Why does Paul praise God when faced with his own wretchedness, his own sin? Because

“There is therefore now no condemnation for those who are in Christ Jesus. For the law of the Spirit of life has set you free in Christ Jesus from the law of sin and death. For God has done what the law, weakened by the flesh, could not do. By sending his own Son in the likeness of sinful flesh and for sin, he condemned sin in the flesh, in order that the righteous requirement of the law might be fulfilled in us, who walk not according to the flesh but according to the Spirit.” (Romans 8:1-4).

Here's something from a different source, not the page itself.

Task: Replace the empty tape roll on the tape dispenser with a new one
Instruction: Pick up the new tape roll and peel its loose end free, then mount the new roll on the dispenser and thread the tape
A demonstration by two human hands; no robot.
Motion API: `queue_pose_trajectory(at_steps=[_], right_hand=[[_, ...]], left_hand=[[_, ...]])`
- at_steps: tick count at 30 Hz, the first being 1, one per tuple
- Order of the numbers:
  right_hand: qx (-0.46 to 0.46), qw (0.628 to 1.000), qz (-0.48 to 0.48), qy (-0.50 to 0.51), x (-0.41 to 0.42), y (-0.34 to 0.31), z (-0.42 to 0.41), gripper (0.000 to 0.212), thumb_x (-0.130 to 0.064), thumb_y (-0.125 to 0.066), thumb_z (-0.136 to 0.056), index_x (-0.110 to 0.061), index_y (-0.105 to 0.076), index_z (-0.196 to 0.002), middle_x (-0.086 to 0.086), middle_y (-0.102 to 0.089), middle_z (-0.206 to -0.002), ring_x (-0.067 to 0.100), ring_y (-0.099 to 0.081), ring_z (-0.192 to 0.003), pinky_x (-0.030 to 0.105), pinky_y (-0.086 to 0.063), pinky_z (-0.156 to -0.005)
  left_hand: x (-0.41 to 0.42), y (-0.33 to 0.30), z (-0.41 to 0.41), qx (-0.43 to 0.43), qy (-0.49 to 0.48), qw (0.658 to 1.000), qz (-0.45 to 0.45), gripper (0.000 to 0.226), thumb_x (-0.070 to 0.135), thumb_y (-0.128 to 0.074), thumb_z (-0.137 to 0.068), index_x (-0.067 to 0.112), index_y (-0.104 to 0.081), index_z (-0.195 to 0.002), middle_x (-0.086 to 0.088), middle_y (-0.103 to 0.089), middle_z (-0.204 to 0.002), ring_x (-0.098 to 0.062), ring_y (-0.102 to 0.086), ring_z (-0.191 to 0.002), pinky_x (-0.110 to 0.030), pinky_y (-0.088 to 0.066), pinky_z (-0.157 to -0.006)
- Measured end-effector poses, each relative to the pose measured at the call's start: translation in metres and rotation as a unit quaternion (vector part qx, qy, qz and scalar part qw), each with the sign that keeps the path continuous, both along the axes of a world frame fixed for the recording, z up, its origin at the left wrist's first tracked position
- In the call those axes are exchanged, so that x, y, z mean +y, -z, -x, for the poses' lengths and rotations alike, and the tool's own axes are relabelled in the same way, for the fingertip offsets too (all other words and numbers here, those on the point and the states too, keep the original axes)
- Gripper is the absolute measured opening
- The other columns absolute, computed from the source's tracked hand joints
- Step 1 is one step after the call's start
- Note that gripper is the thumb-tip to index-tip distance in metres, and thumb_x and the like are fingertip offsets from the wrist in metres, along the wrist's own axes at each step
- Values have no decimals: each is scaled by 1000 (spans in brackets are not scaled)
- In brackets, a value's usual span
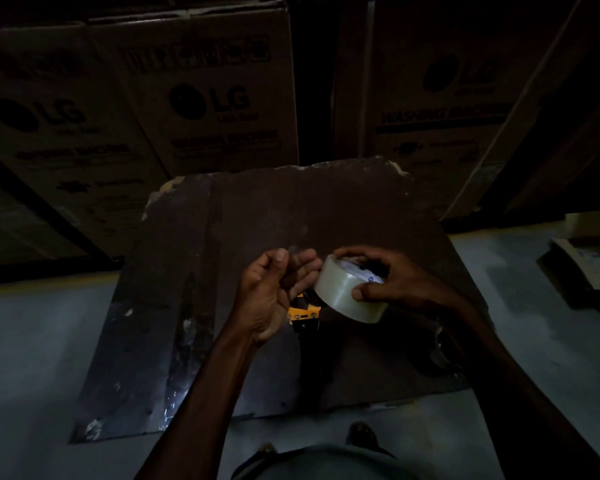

Indeed, Paul had reason to praise God, Paul’s sinfulness notwithstanding. Every person who is “in Christ Jesus” will join in that praise, for there is no condemnation for anyone who has been rescued and redeemed by Christ.

When we stand before God to be judged there will be no place for excuses, no option for casting blame on another, no acceptable appeals to a higher cause. When we stand before God to be judged we stand alone and condemned by our sin; or we stand with Jesus our Advocate, who pleads our case on the basis of His finished work on the cross. According to His abundant grace, Jesus endured the wrath of God in our place so that our sins are no longer counted against us. If we abandon all our excuses and instead cry out for mercy, surely God will grant it (1 John 1:7; 2:1-2; 1 Peter 1:3-4).

Yes, thanks be to God through Jesus Christ our Lord.